ALBUM TITLE: Laks
WORKS: String Quartets Nos 3-5
PERFORMER: Messages Quartet
CATALOGUE NO: DUX 1286
Following a well-trodden path from Warsaw to Paris, Szymon Laks (1901-83) went west in 1926 to become one of the pioneers of the Young Polish Musicians Association in the French capital. Earlier, he had spent two years studying mathematics in Vilnius before returning to the conservatoire in Warsaw, the city of his birth, but most of his career would be spent in France, where he developed a neo-Classical style in keeping with Parisian taste. Many of his early scores were lost in the upheaval of World War II, and Laks survived Auschwitz probably only because of his service – as violinist, conductor and arranger – in the camp orchestra. He described his experiences there in the book La Musique d’un autre monde, a poignant yet somehow witty memoir. Jewish themes became increasingly important after the war, especially in his song settings of Polish Jewish poets, notably Julian Tuwim. In the wake of 1967’s Six-Day War, he gave up composition and put his remaining energies into literature.
His work-list is dominated by chamber music, and the latest recording in Chandos’s Music in Exile series from the ARC Ensemble (Toronto-based Artists of The Royal Conservatory) gives us a generous overview of that output, with repertoire here ranging from 1927 to 1967. At the centre of this is his 1945 Passacaille, full of melancholy shadows and the only piece here to hint at his wartime experiences. The ARC Ensemble brings out its depths, just as the players are on scintillating form elsewhere. The basically cheerful tone of the 1967 Piano Quintet (‘On Popular Polish Themes’) is puzzling, since it is an arrangement of his 1945 String Quartet No. 3; Simon Wynberg, the ARC Ensemble’s founder, suggests that it was conceived earlier. A highlight is the post-Ravelian piano Sonatina, played with a light touch by David Louie. Chandos claims these as ‘premiere recordings’, but in the String Quartet No. 4 they were narrowly beaten by two releases of Laks’s complete string quartets.
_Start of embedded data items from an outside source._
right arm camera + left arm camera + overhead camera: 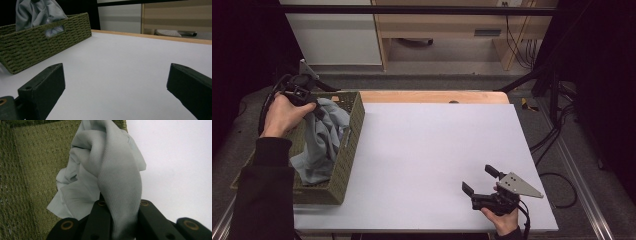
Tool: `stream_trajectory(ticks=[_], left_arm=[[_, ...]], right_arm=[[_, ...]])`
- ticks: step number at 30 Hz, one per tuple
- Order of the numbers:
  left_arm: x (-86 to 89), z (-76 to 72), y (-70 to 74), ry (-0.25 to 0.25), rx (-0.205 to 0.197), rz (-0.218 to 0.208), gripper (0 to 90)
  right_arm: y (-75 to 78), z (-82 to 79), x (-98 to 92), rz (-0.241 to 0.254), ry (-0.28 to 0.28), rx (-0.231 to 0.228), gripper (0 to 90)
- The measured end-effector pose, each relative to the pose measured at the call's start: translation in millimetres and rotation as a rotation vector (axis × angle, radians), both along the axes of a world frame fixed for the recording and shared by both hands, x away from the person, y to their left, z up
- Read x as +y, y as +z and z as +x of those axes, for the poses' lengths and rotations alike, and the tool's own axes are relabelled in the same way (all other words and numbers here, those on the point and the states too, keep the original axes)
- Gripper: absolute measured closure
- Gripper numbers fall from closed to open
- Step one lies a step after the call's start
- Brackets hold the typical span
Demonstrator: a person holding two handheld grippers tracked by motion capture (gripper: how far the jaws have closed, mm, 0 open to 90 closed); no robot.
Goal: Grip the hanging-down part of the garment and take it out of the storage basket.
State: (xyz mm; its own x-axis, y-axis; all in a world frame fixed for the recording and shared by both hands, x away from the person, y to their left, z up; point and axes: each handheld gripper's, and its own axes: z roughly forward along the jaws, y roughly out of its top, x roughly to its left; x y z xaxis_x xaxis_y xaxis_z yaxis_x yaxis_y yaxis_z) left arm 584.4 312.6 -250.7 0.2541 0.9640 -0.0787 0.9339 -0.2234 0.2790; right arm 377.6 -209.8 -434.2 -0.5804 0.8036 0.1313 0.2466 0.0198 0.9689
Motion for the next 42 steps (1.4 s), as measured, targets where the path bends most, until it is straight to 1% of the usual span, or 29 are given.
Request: stream_trajectory(ticks=[1,7,8,10,11,12,14,15,18,22,23,25,26,27,28,30,31,32,33,34,35,36,37,39,40,41,42], left_arm=[[-0.3,0.1,0.0,0.007,0.003,-0.007,86.1],[-0.9,1.6,-0.2,0.004,0.006,-0.004,86.1],[-2.1,1.1,0.3,0.009,0.013,-0.009,86.1],[-2.0,1.0,0.5,0.003,0.006,-0.001,86.1],[-2.7,0.5,1.0,0.013,0.003,-0.006,86.1],[-2.5,0.0,2.1,0.014,0.002,-0.011,86.1],[-2.5,-0.4,3.0,0.013,0.003,-0.008,86.1],[-2.0,-0.4,3.9,0.005,0.003,0.001,86.1],[-2.4,-1.1,8.0,-0.001,0.009,0.014,86.2],[-3.1,-2.4,17.2,-0.002,0.003,0.022,86.2],[-4.1,-3.5,19.5,0.007,0.0,0.021,86.2],[-2.9,-4.5,25.9,-0.003,-0.006,0.034,86.2],[-2.7,-6.2,30.6,0.009,-0.018,0.027,86.2],[-0.4,-8.4,39.8,0.011,-0.031,0.024,86.2],[-0.4,-8.4,39.8,0.011,-0.031,0.024,86.2],[1.7,-10.8,49.0,0.018,-0.048,0.022,86.2],[3.8,-13.2,59.0,0.021,-0.065,0.02,86.3],[3.8,-13.2,59.0,0.021,-0.065,0.02,86.3],[4.8,-15.6,68.4,0.02,-0.074,0.016,86.3],[4.6,-16.9,72.9,0.02,-0.081,0.017,86.3],[4.5,-18.2,77.5,0.019,-0.091,0.017,86.3],[4.5,-18.2,77.5,0.019,-0.091,0.017,86.3],[4.4,-19.2,81.8,0.016,-0.092,0.016,86.3],[4.2,-21.7,90.4,0.016,-0.108,0.019,86.3],[4.7,-24.4,98.9,0.017,-0.124,0.014,86.3],[4.7,-24.4,98.9,0.017,-0.124,0.014,86.3],[5.0,-26.9,106.4,0.019,-0.14,0.014,86.3]], right_arm=[[0.2,0.0,-1.1,0.002,-0.001,0.0,2.0],[0.1,0.7,-2.8,0.003,-0.007,0.007,2.0],[0.4,1.0,-2.8,0.003,-0.009,0.006,2.0],[0.6,0.9,-2.9,0.002,-0.005,0.007,2.0],[0.6,1.1,-2.6,0.002,-0.003,0.006,2.0],[0.5,1.4,-1.7,-0.002,0.0,0.007,2.1],[0.6,1.2,-0.9,-0.001,-0.002,0.015,2.1],[-0.2,2.3,0.1,-0.004,0.007,0.015,2.1],[-0.3,3.4,1.9,-0.008,0.013,0.022,2.1],[1.5,5.7,6.3,-0.007,0.024,0.023,2.1],[1.5,5.7,6.3,-0.007,0.024,0.023,2.1],[3.1,6.9,8.7,-0.008,0.033,0.021,2.1],[3.1,6.9,8.7,-0.008,0.033,0.021,2.1],[5.2,8.3,11.6,-0.006,0.039,0.018,2.1],[6.4,9.2,12.5,-0.007,0.046,0.013,2.1],[9.2,10.4,15.3,-0.006,0.051,0.01,2.1],[10.5,10.8,16.5,-0.001,0.053,0.011,2.1],[10.5,10.8,16.5,-0.001,0.053,0.011,2.1],[12.2,12.3,17.7,-0.006,0.063,-0.001,2.1],[13.2,12.5,19.5,0.004,0.06,0.005,2.1],[13.7,13.0,20.1,0.003,0.061,0.003,2.1],[13.7,13.0,20.1,0.003,0.061,0.003,2.1],[14.6,13.9,21.9,0.004,0.063,0.003,2.1],[14.9,14.5,22.3,0.0,0.07,0.002,2.1],[15.9,15.5,24.0,0.005,0.071,0.007,2.1],[16.4,16.3,24.7,0.004,0.072,0.007,2.1],[17.0,16.9,25.7,0.01,0.076,0.004,2.1]])
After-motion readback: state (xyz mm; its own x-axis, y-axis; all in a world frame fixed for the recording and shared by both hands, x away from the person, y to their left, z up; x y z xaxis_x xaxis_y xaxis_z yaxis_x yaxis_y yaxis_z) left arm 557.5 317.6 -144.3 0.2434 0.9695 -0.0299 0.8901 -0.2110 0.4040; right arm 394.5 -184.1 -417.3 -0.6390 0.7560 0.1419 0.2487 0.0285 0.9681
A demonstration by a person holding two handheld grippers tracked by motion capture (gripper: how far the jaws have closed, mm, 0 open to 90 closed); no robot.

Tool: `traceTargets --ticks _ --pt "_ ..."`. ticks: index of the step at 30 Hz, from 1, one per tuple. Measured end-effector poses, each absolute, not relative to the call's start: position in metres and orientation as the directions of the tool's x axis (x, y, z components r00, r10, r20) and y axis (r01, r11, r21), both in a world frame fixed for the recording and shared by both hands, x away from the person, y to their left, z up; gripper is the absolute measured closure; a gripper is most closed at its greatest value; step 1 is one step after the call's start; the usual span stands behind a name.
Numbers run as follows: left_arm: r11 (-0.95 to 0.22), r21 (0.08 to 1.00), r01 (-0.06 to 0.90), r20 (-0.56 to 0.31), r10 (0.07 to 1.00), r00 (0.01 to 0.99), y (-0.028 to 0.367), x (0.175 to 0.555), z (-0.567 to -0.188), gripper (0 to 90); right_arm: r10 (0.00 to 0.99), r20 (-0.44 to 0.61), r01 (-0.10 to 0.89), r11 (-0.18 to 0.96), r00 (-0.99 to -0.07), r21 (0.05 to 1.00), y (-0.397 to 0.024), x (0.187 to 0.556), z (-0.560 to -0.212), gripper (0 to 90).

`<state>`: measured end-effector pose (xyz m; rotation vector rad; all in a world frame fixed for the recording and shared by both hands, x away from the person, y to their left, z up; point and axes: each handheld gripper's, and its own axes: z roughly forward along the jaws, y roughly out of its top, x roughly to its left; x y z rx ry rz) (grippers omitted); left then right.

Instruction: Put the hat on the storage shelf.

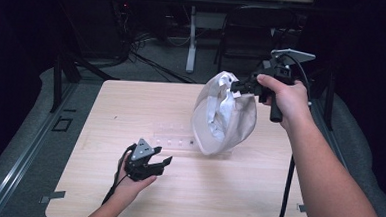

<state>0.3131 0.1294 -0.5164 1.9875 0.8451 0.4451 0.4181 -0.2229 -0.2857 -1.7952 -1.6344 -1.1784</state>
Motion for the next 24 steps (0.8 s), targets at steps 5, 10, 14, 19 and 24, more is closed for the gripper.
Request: traceTargets --ticks 5,10,14,19,24 --pt "-0.359 0.869 0.341 -0.002 0.687 0.727 0.1 0.317 -0.504 42.9 0.581 0.812 0.949 -0.225 -0.049 0.219 -0.222 0.423 -0.287 82.5" --pt "-0.403 0.852 0.335 0.009 0.65 0.76 0.072 0.323 -0.5 39.3 0.583 0.811 0.947 -0.239 -0.038 0.216 -0.223 0.427 -0.289 82.5" --pt "-0.437 0.844 0.311 0.042 0.631 0.774 0.05 0.324 -0.497 39.2 0.582 0.812 0.946 -0.24 -0.039 0.217 -0.222 0.429 -0.29 82.5" --pt "-0.491 0.825 0.279 0.112 0.626 0.772 0.027 0.325 -0.497 40.4 0.573 0.819 0.941 -0.255 -0.038 0.222 -0.221 0.43 -0.288 82.4" --pt "-0.487 0.818 0.306 0.106 0.65 0.753 0.02 0.33 -0.5 46.0 0.574 0.818 0.941 -0.255 -0.039 0.224 -0.219 0.43 -0.287 82.4"
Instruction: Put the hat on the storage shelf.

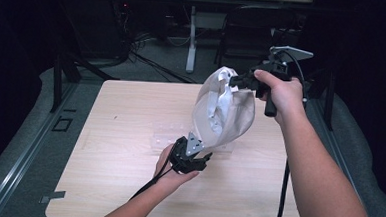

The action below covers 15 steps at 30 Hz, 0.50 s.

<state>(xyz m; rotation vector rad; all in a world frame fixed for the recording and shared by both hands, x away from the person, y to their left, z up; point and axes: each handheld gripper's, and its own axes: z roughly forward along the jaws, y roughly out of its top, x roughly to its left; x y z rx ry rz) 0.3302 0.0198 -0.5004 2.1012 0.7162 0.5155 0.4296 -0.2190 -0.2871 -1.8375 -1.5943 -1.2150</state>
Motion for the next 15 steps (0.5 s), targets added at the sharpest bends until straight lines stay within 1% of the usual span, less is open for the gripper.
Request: traceTargets --ticks 3,5,7,8,11,15 --pt "-0.505 0.805 0.312 0.128 0.66 0.74 0.0162 0.3319 -0.5027 49.1 0.569 0.821 0.944 -0.247 -0.042 0.22 -0.2178 0.4297 -0.2876 82.4" --pt "-0.512 0.796 0.322 0.139 0.672 0.727 0.0151 0.333 -0.5047 52.7 0.569 0.821 0.945 -0.243 -0.044 0.219 -0.2168 0.4293 -0.2877 82.4" --pt "-0.512 0.794 0.329 0.141 0.68 0.719 0.0148 0.3341 -0.5059 56.9 0.571 0.82 0.947 -0.237 -0.046 0.217 -0.2161 0.4287 -0.2874 82.4" --pt "-0.51 0.791 0.338 0.136 0.685 0.715 0.0151 0.3357 -0.5066 56.9 0.571 0.82 0.947 -0.237 -0.046 0.217 -0.2161 0.4287 -0.2874 82.4" --pt "-0.514 0.789 0.336 0.146 0.688 0.711 0.0171 0.3374 -0.5068 66.9 0.573 0.818 0.948 -0.228 -0.053 0.221 -0.2139 0.4273 -0.2868 82.4" --pt "-0.515 0.792 0.329 0.154 0.689 0.708 0.0224 0.3376 -0.5059 71.8 0.577 0.815 0.949 -0.222 -0.057 0.224 -0.2118 0.4263 -0.2858 82.4"
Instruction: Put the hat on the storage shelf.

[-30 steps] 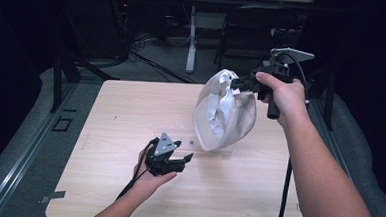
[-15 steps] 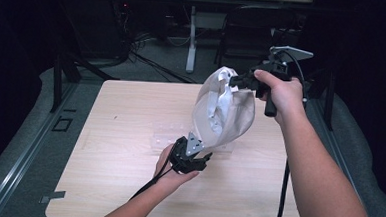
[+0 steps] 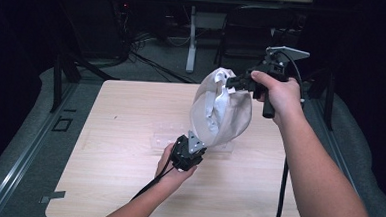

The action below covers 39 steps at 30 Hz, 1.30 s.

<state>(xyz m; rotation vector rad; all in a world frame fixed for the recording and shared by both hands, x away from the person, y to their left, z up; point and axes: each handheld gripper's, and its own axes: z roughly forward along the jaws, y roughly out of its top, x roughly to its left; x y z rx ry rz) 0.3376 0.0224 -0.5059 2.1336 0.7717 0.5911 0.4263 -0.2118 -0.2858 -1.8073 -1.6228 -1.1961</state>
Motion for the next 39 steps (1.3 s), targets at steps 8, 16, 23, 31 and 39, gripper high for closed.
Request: traceTargets --ticks 8,16,23,31,39 --pt "-0.497 0.808 0.316 0.141 0.685 0.715 0.043 0.341 -0.503 78.2 0.58 0.813 0.947 -0.226 -0.057 0.228 -0.209 0.427 -0.285 82.2" --pt "-0.452 0.82 0.351 0.056 0.674 0.737 0.062 0.35 -0.508 82.3 0.595 0.802 0.95 -0.214 -0.057 0.227 -0.202 0.429 -0.289 82.0" --pt "-0.432 0.821 0.372 0.022 0.676 0.736 0.072 0.358 -0.513 82.5 0.605 0.794 0.954 -0.199 -0.06 0.224 -0.196 0.432 -0.293 82.0" --pt "-0.407 0.826 0.39 -0.014 0.677 0.736 0.079 0.362 -0.518 82.8 0.594 0.803 0.957 -0.199 -0.052 0.209 -0.191 0.436 -0.301 82.1" --pt "-0.385 0.829 0.406 -0.038 0.685 0.728 0.08 0.36 -0.52 83.3 0.592 0.804 0.959 -0.192 -0.057 0.21 -0.188 0.436 -0.303 82.1"
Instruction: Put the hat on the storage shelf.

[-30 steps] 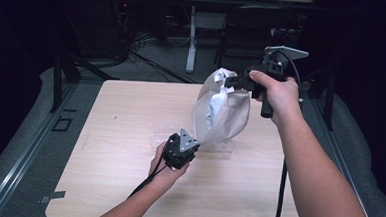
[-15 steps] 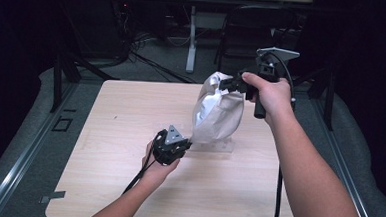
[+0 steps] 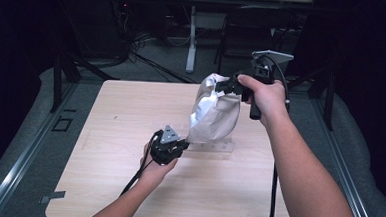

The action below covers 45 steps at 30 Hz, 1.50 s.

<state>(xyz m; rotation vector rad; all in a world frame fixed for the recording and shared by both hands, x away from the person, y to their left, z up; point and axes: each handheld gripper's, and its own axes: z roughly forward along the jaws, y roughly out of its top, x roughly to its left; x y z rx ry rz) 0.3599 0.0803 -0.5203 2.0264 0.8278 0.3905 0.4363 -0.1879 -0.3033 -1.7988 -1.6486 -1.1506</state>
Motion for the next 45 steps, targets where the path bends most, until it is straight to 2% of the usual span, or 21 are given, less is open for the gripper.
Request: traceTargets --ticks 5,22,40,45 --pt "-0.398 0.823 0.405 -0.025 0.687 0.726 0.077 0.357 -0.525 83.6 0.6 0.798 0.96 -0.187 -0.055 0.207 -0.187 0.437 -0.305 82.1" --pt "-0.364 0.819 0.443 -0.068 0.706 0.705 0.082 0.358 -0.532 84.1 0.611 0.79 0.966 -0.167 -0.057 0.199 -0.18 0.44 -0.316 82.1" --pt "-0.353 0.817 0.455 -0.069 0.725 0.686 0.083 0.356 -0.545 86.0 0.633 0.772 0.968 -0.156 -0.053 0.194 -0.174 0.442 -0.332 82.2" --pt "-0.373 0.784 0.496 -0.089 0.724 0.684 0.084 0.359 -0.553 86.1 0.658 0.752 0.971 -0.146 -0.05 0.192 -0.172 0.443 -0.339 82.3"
‘Complete’ in this context means Nos 3-5, since the early two were lost. For Dux, Poland’s young Messages Quartet play with warmth and bring out the true qualities of Laks’s quartet writing, including the transparency of No. 5. Their performance of the Quartet No. 4 is slightly faster yet less sardonic than the Canadian competition, and the slow movement of No. 3 is wistfully haunting. This is fascinating music: once you start listening you will want both recordings.